In McCullum's case, Ms Wass said the New Zealand cricket captain told his agent Leanne McGoldrick as well as fellow cricketers Daniel Vettori and Kyle Mills as far back as 2008.
Ricky Ponting also confirmed McCullum received a phone call from Chris Cairns about a "business proposal" shortly before the first alleged approach.

Have the Crown proved beyond reasonable doubt Cairns did what they accused him of doing? In a word, no. Making claims without concrete proof simply doesn't get you across the line in a court of law.

Ms Wass said McCullum had nothing to gain from giving evidence against one of his heroes.

"The defence say Mr McCullum is lying. But not a single reason has been put forward why a man, at the height of his career, to come to the Southwark Crown Court to falsely incriminate a man he held in such high regard."
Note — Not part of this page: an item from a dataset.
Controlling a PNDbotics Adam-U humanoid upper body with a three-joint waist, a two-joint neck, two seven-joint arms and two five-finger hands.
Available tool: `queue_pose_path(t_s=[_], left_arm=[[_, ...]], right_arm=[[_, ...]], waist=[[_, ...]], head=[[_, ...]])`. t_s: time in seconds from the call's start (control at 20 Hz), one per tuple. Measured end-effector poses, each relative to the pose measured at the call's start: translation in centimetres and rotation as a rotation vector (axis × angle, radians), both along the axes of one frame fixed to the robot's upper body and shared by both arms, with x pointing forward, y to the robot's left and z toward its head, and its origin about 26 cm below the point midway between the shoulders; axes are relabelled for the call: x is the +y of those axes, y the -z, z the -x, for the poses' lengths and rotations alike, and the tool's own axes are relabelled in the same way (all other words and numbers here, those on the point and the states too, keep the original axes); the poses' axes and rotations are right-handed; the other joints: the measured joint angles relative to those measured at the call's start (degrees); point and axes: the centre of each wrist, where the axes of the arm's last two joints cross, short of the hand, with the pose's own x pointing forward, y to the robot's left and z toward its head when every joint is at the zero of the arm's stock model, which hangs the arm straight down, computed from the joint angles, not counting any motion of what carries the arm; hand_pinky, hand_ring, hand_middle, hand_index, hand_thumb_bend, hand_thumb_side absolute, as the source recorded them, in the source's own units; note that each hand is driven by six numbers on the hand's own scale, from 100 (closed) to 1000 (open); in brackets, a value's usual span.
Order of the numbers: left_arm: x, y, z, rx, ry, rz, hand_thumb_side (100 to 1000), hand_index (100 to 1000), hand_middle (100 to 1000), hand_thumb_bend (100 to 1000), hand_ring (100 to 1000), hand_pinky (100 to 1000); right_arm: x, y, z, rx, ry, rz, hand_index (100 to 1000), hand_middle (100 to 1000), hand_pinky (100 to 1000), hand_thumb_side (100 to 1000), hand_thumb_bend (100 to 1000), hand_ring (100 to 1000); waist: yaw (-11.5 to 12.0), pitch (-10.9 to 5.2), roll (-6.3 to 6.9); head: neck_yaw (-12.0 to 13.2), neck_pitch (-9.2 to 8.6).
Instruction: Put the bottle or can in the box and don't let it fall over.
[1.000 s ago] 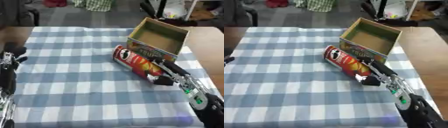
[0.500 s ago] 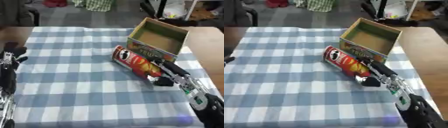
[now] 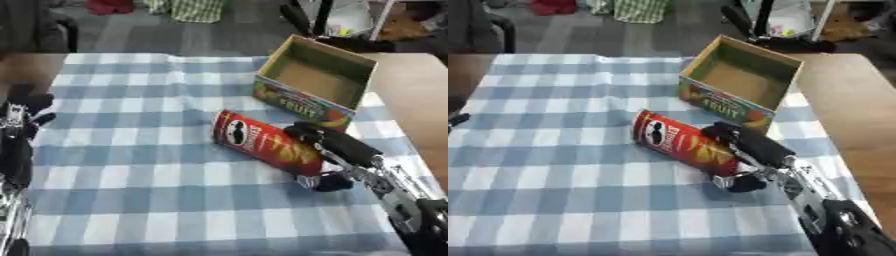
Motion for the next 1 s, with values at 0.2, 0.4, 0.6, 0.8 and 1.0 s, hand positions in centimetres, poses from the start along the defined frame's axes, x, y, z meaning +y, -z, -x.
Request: queue_pose_path(t_s=[0.2,0.4,0.6,0.8,1.0], left_arm=[[0.02,0.00,0.00,0.000,-0.001,0.000,888,914,713,450,862,838],[0.07,-0.01,0.00,-0.001,-0.003,0.001,888,914,713,450,862,838],[0.12,-0.02,0.00,-0.002,-0.005,0.002,888,914,713,450,862,838],[0.13,-0.02,0.00,-0.003,-0.005,0.002,888,914,713,451,863,838],[0.13,-0.02,0.00,-0.003,-0.006,0.002,888,914,713,451,863,838]], right_arm=[[-0.84,0.71,-0.04,0.005,0.012,-0.016,1000,900,881,239,100,1000],[-0.93,0.88,-0.06,0.005,0.031,-0.027,1000,911,878,373,100,1000],[-0.98,0.86,-0.07,0.012,0.029,-0.020,1000,894,788,250,100,970],[-1.07,0.82,-0.09,0.018,0.020,-0.015,1000,781,633,225,100,832],[-1.03,0.83,-0.10,0.019,0.018,-0.016,1000,710,600,226,100,792]], waist=[[-0.1,0.00,0.00],[-0.1,0.00,0.00],[-0.1,0.00,0.00],[-0.1,0.00,0.00],[-0.1,0.00,0.00]], head=[[0.1,0.00],[0.1,0.00],[0.1,0.00],[0.2,0.00],[0.2,0.00]])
In regards to Ellie Riley's direct evidence, Ms Wass said the former wife of Lou Vincent was "clear and certain" that Cairns told her "everyone's doing it" and was confident they would not be caught match-fixing.

"Why Ellie Riley would lie? She has no great love for her ex husband."
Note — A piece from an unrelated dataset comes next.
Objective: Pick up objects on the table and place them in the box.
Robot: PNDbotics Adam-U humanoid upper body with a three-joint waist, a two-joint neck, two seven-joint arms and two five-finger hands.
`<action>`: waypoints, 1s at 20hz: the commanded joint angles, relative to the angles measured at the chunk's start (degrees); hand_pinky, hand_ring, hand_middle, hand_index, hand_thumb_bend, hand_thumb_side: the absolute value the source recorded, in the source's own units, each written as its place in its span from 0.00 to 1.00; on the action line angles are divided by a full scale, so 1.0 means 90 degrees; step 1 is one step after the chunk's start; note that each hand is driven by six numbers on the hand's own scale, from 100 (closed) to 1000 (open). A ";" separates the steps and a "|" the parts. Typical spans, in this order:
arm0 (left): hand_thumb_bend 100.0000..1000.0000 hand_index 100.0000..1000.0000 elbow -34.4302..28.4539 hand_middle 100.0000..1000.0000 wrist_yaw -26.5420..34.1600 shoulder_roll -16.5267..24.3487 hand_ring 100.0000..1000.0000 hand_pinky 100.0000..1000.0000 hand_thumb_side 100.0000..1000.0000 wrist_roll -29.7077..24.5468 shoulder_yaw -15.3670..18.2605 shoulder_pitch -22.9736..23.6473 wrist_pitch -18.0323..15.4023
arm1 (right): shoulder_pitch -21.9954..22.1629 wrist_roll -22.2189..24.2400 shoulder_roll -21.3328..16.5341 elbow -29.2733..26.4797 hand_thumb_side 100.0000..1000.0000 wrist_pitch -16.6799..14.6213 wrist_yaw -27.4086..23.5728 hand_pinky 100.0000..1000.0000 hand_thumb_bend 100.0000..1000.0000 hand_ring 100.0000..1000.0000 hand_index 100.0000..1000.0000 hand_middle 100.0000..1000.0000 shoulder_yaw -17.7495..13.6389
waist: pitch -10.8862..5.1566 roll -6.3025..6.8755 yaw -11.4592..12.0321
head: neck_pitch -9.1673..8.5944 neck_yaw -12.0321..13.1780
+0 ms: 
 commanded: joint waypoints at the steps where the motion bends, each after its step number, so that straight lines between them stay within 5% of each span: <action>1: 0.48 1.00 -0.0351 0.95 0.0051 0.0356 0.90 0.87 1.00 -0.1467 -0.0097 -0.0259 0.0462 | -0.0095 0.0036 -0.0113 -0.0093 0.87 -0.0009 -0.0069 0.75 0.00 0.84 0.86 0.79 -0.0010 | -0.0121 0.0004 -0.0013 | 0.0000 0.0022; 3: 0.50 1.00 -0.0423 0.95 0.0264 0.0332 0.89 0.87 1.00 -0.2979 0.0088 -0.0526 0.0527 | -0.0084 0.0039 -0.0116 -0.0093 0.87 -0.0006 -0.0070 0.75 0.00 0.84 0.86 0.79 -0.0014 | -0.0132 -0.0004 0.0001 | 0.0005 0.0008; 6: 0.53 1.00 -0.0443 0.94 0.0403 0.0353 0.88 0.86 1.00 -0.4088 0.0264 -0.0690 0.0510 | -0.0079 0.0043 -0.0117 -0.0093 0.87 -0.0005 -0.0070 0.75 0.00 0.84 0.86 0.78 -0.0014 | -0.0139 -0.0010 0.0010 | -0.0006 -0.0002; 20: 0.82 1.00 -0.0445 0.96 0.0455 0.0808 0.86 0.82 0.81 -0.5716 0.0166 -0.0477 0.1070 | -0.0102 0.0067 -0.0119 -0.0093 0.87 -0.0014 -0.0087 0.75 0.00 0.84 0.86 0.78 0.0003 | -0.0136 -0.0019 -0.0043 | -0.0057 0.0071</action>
That same confidence was again shown in the evidence of Andre Adams, another New Zealand cricketer playing in the ICL, said Ms Wass.

The Crown prosecutor said Adams told the jury about a conversation where Cairns was "openly boasting" that nobody would be able to prove match-fixing in the unsanctioned ICL.

She also pointed to the evidence of former New Zealand cricket players Shane Bond and Chris Harris, both playing in the ICL, who talked about "strange goings on" in two games involving Chris Cairns.

Both referred to a game between the Chandigarh Lions and the Mumbai Champs in October 2008 where they thought each side was trying to lose.

When the Lions won, following a whirlwind 41 run score by the wicketkeeper, Ms Wass said Harris and Bond saw Cairns on the television screen and thought he looked unhappy at the result.

Chris Cairns was unable to present a "single, credible reason" for why these witnesses would want to falsely incriminate an innocent man, said Ms Wass.

His defence team has suggested the International Cricket Council needed a "scalp", said Ms Wass.

"Why would anyone, let alone the governing body of cricket, want the scalp of an innocent man," she asked.

The trial had brought the sport of cricket into disrepute, Ms Wass said, similar to how Lance Armstrong had brought shame to professional cycling when he was discovered to be a cheat.

"The last thing [the ICC] would want to do is bring accusations against an innocent man who has captained his country, represented New Zealand for 17 years.

"On the other hand, the ICC would want to bring a cheat who corrupted others to justice."
Mr Pownall will respond with his closing speech on Monday, which is expected to last at least one day.